Consider total portfolio risk. Three open trades each risking 2% = 6% total exposure. Keep total open risk under 5-6% to avoid catastrophic drawdowns from correlated losses (e.g., long EUR/USD and long GBP/USD are correlated bets).
Does leverage affect position sizing?
Leverage determines margin required, not risk. You can risk exactly 1% regardless of leverage. However, higher leverage allows larger positions, which is why sizing discipline is essential.
What if my calculated size is smaller than the minimum lot?
If the formula outputs less than your broker's minimum (typically 0.01 lots), either widen your stop-loss or skip the trade. Never increase risk beyond your rules to meet minimum requirements.
Should position size change based on strategy?
Your risk percentage stays consistent. Different strategies may need different stop distances. A scalping strategy with a 10-pip stop produces larger lot sizes than a swing strategy with a 100-pip stop -- but dollar risk remains the same.
How do I calculate size for a trailing stop?
Use the initial stop-loss distance for sizing. As the trailing stop moves favorably, risk reduces automatically.

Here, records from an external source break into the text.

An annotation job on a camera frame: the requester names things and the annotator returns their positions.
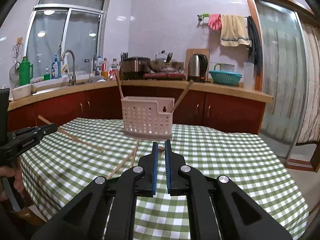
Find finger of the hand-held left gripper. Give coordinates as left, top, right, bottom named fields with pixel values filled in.
left=10, top=128, right=58, bottom=143
left=9, top=123, right=57, bottom=137

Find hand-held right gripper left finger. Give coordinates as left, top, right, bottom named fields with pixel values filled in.
left=31, top=141, right=159, bottom=240

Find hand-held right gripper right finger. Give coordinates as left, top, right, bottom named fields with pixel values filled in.
left=164, top=139, right=293, bottom=240

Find light wooden chopstick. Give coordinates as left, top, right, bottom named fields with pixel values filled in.
left=114, top=69, right=125, bottom=99
left=38, top=115, right=104, bottom=153
left=173, top=80, right=194, bottom=110

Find pink perforated utensil holder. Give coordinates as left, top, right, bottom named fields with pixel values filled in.
left=121, top=97, right=175, bottom=140

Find person's left hand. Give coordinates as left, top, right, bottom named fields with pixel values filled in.
left=0, top=166, right=25, bottom=202

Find white plastic tub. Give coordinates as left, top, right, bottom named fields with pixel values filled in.
left=11, top=84, right=32, bottom=100

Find stainless steel sink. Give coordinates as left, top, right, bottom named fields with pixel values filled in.
left=31, top=79, right=95, bottom=95

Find green thermos jug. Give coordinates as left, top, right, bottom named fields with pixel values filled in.
left=19, top=56, right=34, bottom=87

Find green checked tablecloth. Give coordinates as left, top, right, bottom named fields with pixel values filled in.
left=20, top=117, right=309, bottom=240

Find hanging metal strainer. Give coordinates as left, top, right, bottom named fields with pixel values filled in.
left=9, top=41, right=23, bottom=82

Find blue pump soap bottle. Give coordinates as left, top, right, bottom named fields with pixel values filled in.
left=51, top=54, right=62, bottom=79

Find chrome kitchen faucet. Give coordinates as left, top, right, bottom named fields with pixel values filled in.
left=61, top=50, right=77, bottom=87

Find white spray bottle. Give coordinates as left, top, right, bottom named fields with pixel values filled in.
left=61, top=55, right=70, bottom=77

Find white dishes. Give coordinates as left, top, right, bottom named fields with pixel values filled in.
left=89, top=74, right=107, bottom=83

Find red-brown kitchen cabinets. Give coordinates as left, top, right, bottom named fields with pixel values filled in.
left=7, top=85, right=266, bottom=135

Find orange liquid bottle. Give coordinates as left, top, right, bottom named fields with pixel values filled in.
left=102, top=58, right=109, bottom=80

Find pink and white pouch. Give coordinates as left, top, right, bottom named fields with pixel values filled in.
left=108, top=65, right=120, bottom=81

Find red induction cooker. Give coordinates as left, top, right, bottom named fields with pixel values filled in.
left=144, top=72, right=187, bottom=80

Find aluminium sliding window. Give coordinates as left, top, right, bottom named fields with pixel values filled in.
left=25, top=0, right=112, bottom=80

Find beige kitchen countertop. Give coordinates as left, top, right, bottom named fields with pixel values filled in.
left=7, top=79, right=274, bottom=112

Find steel wok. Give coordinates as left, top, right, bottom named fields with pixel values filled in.
left=147, top=60, right=185, bottom=73

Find dark rice cooker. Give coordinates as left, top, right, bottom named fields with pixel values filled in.
left=121, top=57, right=150, bottom=80

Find steel electric kettle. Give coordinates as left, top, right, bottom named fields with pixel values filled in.
left=187, top=54, right=208, bottom=82

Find teal plastic colander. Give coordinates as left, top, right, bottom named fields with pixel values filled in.
left=209, top=70, right=242, bottom=86

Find glass wok lid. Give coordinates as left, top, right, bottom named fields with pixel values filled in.
left=155, top=50, right=173, bottom=63

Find white and green pitcher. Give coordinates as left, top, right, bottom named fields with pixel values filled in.
left=214, top=62, right=235, bottom=72

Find wooden cutting board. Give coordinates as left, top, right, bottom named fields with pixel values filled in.
left=185, top=49, right=210, bottom=77

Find translucent plastic container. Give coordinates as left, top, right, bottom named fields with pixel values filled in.
left=244, top=61, right=257, bottom=90

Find frosted glass sliding door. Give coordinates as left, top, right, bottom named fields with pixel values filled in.
left=254, top=0, right=309, bottom=159

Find dark hanging cloth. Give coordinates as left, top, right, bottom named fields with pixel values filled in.
left=246, top=16, right=263, bottom=76

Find beige towel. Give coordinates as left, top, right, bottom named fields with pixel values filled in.
left=220, top=14, right=250, bottom=47

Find pink rubber gloves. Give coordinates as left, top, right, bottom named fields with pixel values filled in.
left=208, top=14, right=222, bottom=30

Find striped curtain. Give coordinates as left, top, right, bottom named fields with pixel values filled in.
left=295, top=21, right=320, bottom=145

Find metal towel rail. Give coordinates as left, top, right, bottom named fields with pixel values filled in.
left=197, top=13, right=252, bottom=28

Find wooden door frame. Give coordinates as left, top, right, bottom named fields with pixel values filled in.
left=242, top=0, right=320, bottom=173

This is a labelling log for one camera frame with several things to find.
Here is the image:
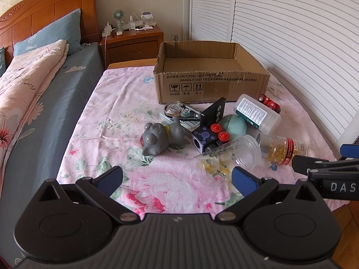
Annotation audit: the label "wooden nightstand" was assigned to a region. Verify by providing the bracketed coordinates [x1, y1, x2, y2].
[100, 25, 164, 69]

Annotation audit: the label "teal egg-shaped ball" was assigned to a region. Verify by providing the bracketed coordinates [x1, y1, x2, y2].
[219, 115, 248, 138]

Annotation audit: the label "white louvered closet door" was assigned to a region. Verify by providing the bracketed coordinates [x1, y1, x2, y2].
[190, 0, 237, 44]
[231, 0, 359, 146]

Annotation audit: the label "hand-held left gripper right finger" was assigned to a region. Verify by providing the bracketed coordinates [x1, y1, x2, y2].
[215, 166, 323, 227]

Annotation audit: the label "small green desk fan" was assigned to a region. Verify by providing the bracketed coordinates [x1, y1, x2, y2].
[113, 9, 125, 34]

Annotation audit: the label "white plastic bottle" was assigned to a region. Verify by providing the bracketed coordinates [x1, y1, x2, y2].
[235, 93, 282, 133]

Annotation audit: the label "wooden headboard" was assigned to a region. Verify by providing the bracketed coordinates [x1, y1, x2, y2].
[0, 0, 99, 59]

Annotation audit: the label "clear acrylic stand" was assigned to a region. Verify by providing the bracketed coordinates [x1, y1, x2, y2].
[135, 10, 156, 31]

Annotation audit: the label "brown cardboard box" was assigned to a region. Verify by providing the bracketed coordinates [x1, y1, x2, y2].
[153, 41, 270, 105]

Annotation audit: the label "pink floral sheet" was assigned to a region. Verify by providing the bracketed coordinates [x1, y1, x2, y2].
[56, 67, 341, 222]

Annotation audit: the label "wooden table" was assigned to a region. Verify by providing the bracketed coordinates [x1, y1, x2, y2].
[107, 58, 158, 70]

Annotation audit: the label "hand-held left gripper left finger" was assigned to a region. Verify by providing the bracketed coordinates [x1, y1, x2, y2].
[38, 166, 141, 226]

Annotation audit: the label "clear plastic case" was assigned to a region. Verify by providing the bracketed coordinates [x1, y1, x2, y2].
[160, 104, 204, 130]

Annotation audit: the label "black cube toy red wheels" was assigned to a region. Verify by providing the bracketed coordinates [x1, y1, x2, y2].
[191, 123, 230, 153]

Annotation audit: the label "blue flower-print pillow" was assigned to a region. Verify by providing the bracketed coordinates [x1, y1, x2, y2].
[13, 8, 82, 56]

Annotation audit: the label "grey mouse toy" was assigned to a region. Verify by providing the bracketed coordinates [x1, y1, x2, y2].
[141, 117, 186, 156]

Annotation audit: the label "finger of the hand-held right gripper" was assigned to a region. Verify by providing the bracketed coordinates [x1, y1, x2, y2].
[291, 155, 359, 176]
[339, 144, 359, 159]

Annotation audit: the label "pink quilt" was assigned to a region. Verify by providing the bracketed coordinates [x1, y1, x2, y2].
[0, 40, 69, 174]

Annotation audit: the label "bed with grey-blue sheet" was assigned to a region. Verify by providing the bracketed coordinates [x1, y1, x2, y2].
[0, 42, 105, 267]

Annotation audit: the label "red toy car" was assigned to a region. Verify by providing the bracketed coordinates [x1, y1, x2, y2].
[258, 94, 281, 110]

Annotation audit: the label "black wedge with round buttons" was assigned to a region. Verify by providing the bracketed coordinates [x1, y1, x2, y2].
[200, 98, 226, 132]

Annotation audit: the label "clear plastic cup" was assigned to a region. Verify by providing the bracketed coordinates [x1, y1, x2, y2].
[195, 135, 262, 170]

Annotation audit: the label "clear bottle of yellow capsules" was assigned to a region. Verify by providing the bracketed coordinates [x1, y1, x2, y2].
[256, 134, 309, 166]

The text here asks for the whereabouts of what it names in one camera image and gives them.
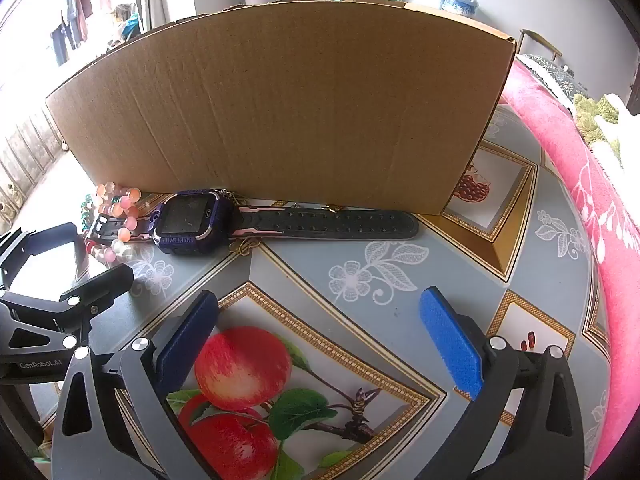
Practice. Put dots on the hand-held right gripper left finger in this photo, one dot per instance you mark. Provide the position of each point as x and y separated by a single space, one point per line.
187 340

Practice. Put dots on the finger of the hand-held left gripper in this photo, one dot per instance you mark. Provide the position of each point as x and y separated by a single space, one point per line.
45 237
105 285

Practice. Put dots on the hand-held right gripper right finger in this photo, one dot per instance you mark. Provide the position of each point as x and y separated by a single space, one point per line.
450 345

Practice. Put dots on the purple black smart watch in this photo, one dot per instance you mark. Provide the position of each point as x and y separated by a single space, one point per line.
190 220

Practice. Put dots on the gold looped charm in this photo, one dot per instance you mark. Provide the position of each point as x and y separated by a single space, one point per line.
244 249

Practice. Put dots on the brown cardboard box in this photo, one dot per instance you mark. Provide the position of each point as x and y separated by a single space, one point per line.
275 110

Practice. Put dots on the metal window railing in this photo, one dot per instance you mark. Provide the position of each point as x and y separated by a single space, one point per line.
25 160

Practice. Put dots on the fruit print tablecloth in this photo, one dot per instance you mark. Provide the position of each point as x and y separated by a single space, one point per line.
350 270

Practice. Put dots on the pink floral blanket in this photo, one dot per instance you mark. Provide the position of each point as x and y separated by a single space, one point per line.
575 170

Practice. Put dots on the hanging clothes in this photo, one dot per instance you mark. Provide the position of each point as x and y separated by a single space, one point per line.
75 10

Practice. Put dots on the pile of clothes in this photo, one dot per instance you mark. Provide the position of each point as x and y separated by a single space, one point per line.
127 22

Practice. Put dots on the green towel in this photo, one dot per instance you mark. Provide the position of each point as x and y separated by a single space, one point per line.
592 115

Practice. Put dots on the patterned lace pillow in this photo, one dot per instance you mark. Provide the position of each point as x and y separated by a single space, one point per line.
555 75

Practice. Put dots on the blue water dispenser bottle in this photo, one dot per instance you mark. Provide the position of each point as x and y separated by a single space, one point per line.
457 2

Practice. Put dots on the wooden chair frame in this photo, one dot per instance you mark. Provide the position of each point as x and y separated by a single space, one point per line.
540 40

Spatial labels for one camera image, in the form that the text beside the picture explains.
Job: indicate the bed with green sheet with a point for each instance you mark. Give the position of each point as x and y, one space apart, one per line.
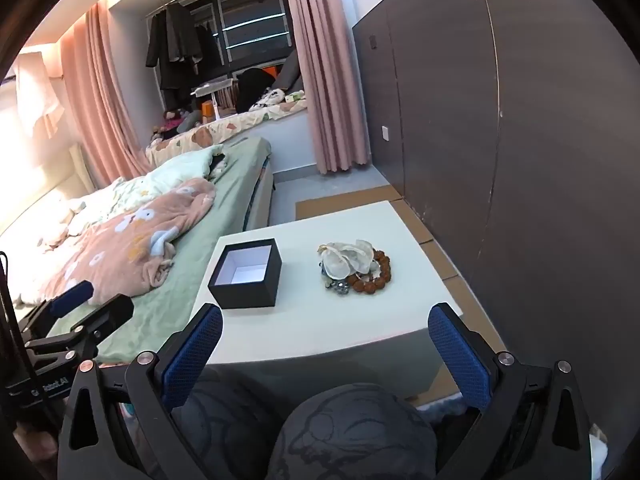
200 230

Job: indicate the printed window seat cushion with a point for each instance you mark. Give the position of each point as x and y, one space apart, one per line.
225 127

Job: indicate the narrow pink curtain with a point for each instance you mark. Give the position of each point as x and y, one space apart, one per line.
325 85

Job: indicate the small white folding table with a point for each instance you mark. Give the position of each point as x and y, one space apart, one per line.
215 91

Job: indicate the black gift box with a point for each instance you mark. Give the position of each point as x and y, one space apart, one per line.
250 295

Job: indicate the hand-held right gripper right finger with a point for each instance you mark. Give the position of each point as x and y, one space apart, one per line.
460 360

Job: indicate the white wall socket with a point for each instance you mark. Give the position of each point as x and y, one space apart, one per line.
386 132

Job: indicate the person's right leg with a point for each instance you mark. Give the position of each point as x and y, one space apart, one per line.
355 435

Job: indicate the person's left leg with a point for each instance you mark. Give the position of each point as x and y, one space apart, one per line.
225 425

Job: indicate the wide pink curtain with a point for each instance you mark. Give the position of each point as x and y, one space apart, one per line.
95 110

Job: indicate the person's leg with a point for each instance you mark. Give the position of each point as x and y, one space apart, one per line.
225 425
355 435

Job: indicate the plush toys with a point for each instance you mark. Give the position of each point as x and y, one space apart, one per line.
172 122

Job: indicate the black bag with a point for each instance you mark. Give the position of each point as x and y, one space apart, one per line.
255 87

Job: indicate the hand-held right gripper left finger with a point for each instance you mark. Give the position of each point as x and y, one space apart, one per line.
192 357

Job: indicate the hanging pale cloth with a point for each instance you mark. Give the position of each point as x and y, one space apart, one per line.
40 95

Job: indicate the pink floral blanket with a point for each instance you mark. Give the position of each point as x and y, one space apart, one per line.
115 245

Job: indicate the grey hanging coat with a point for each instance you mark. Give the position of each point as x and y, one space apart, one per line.
180 45

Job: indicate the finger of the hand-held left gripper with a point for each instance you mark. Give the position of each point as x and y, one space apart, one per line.
107 314
74 297

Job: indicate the black hanging jacket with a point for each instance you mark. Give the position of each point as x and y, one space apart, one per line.
155 42

The initial calculation determines worst-case loss at entry.
What is the Kelly Criterion?
The Kelly Criterion calculates optimal position size based on win rate and risk-reward ratio. While mathematically optimal for maximizing long-term growth, full Kelly is too aggressive for most traders. Professionals typically use half-Kelly or quarter-Kelly to reduce equity curve volatility. Apply this only after accumulating significant backtest data.